Die derzeitige Lage in Afghanistan wird vielmehr nicht nur durch die verstärkten, erfolgreichen Operationen der Taliban bestimmt, sondern auch durch die Aktivitäten des Islamischen Staates, der versucht in Afghanistan Fuß zu fassen. Der Einfluss des IS ist inzwischen so stark, dass Präsident Ghani feststellt:"Die Welt muss verstehen, dass der 'Islamische Staat' und seine Verbündeten auch für unsere Region eine furchtbare Bedrohung sind. Sie suchen nach neuen Operationsfeldern. Wir sind ein Frontstaat." Die Taliban sind inzwischen in Kämpfe mit dem IS verwickelt und trotzdem in der Lage, die afghanischen Sicherheitskräfte empfindlich zu treffen.

Die NATO und die USA müssen sich deswegen unter Nutzung ihrer Aufklärungsmöglichkeiten und Nachrichtendienste Klarheit verschaffen, wie groß die Bedrohung durch die Taliban und durch den IS in Afghanistan ist und wie sie sich wahrscheinlich entwickeln wird. Wenn sich hier eine gemeinsame Bedrohung der afghanischen Bevölkerung sowie der noch im Land verbliebenen NATO-Truppen, Berater, NGO´s und Entwicklungshelfer abzeichnet, dann müsste es zu einer größeren regionalen Zusammenarbeit im Kampf gegen die erstarkten Taliban-Terroristen und gegen das Krebsgeschwür IS kommen. Die USA und die NATO müssen sich also entscheiden, ob sie Afghanistan bei der aktuellen Bekämpfung der Taliban und beim absehbar erforderlichen Kampf gegen den IS militärisch unterstützen wollen. Das allerding hieße, erneut für einen nicht zu definierenden Zeitraum durchsetzungsfähige Kampftruppen und vor allen Dingen Spezialkräfte einzusetzen.

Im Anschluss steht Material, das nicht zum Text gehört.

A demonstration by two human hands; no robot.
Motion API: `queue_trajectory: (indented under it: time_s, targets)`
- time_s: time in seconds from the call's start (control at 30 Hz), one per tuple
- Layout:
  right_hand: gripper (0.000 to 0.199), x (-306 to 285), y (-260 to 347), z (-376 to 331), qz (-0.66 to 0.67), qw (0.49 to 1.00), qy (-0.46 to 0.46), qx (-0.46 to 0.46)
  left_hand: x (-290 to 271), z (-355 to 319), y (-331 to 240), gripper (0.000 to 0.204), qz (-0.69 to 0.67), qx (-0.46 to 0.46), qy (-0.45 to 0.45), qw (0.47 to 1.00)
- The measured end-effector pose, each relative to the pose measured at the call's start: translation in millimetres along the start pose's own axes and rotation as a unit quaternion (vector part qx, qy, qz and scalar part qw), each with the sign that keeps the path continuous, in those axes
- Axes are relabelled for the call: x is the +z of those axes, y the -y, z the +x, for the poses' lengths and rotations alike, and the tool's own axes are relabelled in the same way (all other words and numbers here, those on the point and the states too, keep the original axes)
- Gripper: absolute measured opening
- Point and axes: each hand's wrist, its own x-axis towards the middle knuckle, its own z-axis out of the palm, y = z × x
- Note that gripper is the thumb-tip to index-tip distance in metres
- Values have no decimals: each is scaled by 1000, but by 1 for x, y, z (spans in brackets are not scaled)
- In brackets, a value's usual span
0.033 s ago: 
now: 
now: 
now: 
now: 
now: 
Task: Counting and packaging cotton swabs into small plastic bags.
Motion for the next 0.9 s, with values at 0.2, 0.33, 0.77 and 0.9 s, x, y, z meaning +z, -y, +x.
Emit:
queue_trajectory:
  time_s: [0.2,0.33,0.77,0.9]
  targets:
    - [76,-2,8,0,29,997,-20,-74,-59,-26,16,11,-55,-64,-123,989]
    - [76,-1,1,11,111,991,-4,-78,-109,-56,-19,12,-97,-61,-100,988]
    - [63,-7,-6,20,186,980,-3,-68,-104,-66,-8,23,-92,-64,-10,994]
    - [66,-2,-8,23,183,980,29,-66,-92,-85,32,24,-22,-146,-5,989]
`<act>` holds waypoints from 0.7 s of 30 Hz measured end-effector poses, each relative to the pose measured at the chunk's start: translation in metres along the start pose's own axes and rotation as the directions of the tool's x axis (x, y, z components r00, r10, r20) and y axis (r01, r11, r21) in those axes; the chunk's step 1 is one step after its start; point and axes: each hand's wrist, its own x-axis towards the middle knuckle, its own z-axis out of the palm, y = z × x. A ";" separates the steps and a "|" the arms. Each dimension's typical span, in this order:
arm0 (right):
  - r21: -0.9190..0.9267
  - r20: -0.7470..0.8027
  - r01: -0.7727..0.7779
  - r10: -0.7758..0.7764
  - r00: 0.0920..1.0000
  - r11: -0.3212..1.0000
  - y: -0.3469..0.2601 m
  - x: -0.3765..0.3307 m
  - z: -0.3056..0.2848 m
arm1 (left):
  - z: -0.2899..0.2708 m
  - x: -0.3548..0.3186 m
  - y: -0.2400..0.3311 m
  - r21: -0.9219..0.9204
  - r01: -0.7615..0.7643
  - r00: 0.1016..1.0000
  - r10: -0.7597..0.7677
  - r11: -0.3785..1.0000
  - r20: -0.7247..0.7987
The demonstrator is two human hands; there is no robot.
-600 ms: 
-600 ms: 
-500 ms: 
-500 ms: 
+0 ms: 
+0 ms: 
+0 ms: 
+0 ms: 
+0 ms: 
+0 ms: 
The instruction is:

Wenn sich die USA mit der westlichen Welt entscheiden sollten, die Taliban nachhaltig zerschlagen und den IS auch in Afghanistan bekämpfen zu wollen, dann müssen sie auf der Grundlage eines UN-Beschlusses ganz neu planen und sich mit starken bewaffneten Kräften engagieren. Anderenfalls sollten sie an den bisherigen Planungen festhalten und alles NATO-Militär bis Ende 2016 aus Afghanistan abziehen, denn eine zivil geführte NATO-Ausbildungsmission ab 2017 wäre eher zum erneuten Scheitern verurteilt. Entweder - oder!